Nachstehend werden auszugweise einige dieser Neuerungen aufgezählt. Bei Interesse zu einzelnen Punkten steht Ihnen das AußenwirtschaftsCenter Paris, paris@wko.at, gerne zur Verfügung.

Recht

  • Einführung der einvernehmlichen kollektiven Kündigungsmöglichkeit
  • Die Verpflichtung zur Einführung von Schutzmaßnahmen für „Whistleblower“ (Teil des Gesetzes Loi Sapin II) gilt für Unternehmen mit mehr als 50 Beschäftigten und in Gemeinden mit mehr als 10.000 Einwohnern.
  • Französische Unternehmen mit mehr als 5.000 Beschäftigten in Frankreich oder mehr als 10.000 weltweit müssen künftig einen Duty of Care-Plan („Plan de vigilance”) veröffentlichen, um wesentlichen Eingriffen in Menschenrechte, grundlegende Freiheitsrechte, Gesundheit, Personensicherheit und Umwelt im Rahmen der Produktions- und Vertriebskette vorzubeugen.
  • Umsetzung der EU-Transparenzrichtlinie 2014/95. Die nach dem 1. August 2017 neu gegründeten Gesellschaften müssen eine beim Handelsregister zu hinterlegende Erklärung darüber abgeben, wer als „letztendlich Begünstigter” („bénéficiaire effectif“) direkt oder indirekt mehr als 25% des Nennkapitals oder der Stimmrechte hält. Die vor dem 1. August 2017 gegründeten Gesellschaften haben bis zum 1. April 2018 Zeit, eine entsprechende Erklärung abzugeben.
  • Mitarbeiterentsendung: Die geplante Gebühr sowie ein zeitliches Limit für jede Entsendungserklärung werden 2018 nicht eingeführt.
  • Die Umsetzung der EU-Datenschutzverordnung muss in den Unternehmen zum 25. Mai 2018 erfolgen.

Steuerrecht

  • Senkung der Körperschaftsteuer. Der Normalsteuersatz von 33,33% wird progressiv innerhalb der nächsten 5 Jahre gesenkt.
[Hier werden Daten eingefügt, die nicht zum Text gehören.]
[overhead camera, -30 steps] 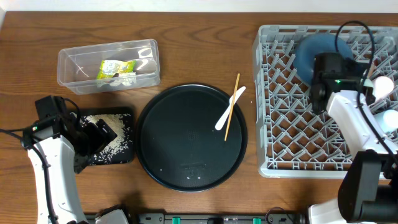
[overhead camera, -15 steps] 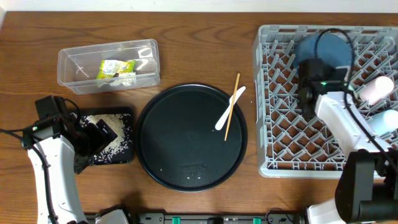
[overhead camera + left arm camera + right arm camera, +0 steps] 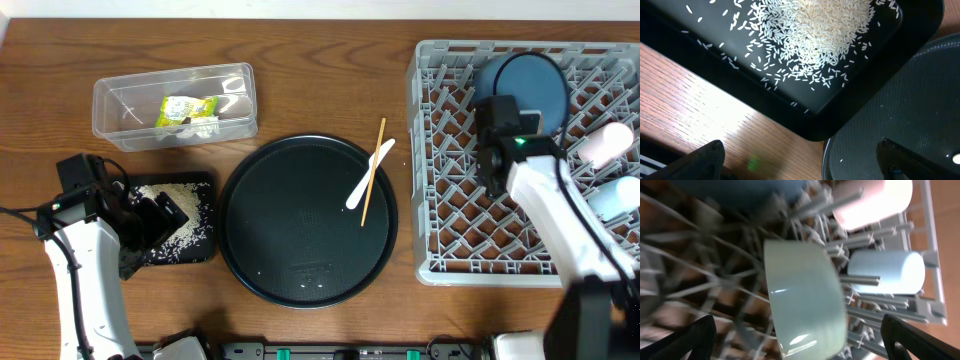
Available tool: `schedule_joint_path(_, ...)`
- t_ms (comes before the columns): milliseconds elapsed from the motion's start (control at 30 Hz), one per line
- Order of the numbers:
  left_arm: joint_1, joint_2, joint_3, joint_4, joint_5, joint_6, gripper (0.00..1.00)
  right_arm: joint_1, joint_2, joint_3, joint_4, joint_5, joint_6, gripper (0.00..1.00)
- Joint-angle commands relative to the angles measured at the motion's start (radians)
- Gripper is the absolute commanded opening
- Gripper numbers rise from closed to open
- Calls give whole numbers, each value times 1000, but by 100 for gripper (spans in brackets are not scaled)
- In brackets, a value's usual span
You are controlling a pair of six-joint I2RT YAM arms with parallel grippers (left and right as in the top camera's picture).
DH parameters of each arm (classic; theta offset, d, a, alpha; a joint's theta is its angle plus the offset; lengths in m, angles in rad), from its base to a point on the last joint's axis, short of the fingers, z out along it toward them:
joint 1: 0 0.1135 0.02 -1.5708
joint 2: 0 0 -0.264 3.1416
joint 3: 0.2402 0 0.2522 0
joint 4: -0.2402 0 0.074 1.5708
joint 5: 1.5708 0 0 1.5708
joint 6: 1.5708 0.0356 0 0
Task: Sort waste into correct bins and load items into the dishwasher rack
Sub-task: 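Carry mint-green bowl with right gripper and place it in rack, then grasp chopstick and white spoon together with right gripper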
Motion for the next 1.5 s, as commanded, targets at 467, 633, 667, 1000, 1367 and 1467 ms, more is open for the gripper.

Mit 1.1.2018 ist die Einführung eines neuen KöSt-Satzes von 28% auf die Tranche EUR 38.100 bis EUR 500.000 des Unternehmensgewinns, gültig für KMUs, erfolgt. 2020 soll der Höchstsatz für alle Unternehmen bei 25% liegen.
  • Wegfall der 2012 eingeführten Dividendenbesteuerung.
  • Modifizierung der Vermögensteuer (ISF), nur noch Immobilien werden der Besteuerung unterworfen. Aus ISF wird IFI („Impôt sur la fortune immobilière“).
  • Sozialversicherungsbeiträge: Der allgemeine Sozialversicherungsbeitrag CSG steigt von 7,5% auf 9,2%.
  • Anhebung des Mindestlohns SMIC um 1,24% auf EUR 9,88 brutto/Stunde, d.s. EUR 1.498,47 brutto pro Monat (Basis 35 Stundenwoche).
  • Senkung des Steuerkredits zur Förderung der Wettbewerbsfähigkeit („CICE“) von 7% auf 6% für Gehälter, die das 2,5-fache des Mindestlohns SMIC nicht übersteigen.
  • Modifizierung der Wohnsteuer („taxe d’habitation“).
  • Kassensysteme: Mit 1. Jänner 2018 hat jeder umsatzsteuerpflichtige Unternehmer, soweit er Bargeschäfte tätigt, ein Kassensystem zu installieren, dessen Software den Anforderungen der Norm NF 525 entspricht.
  • Bei Tochtergesellschaften ist auf Verlangen der Finanzbehörde eine Verrechnungspreisdokumentation zu erstellen und einzureichen, aus der sich ergibt, wie die Preise zwischen Mutter- und Tochtergesellschaft ermittelt wurden. 

Die Auswahl der Themen erhebt keinen Anspruch auf Vollständigkeit.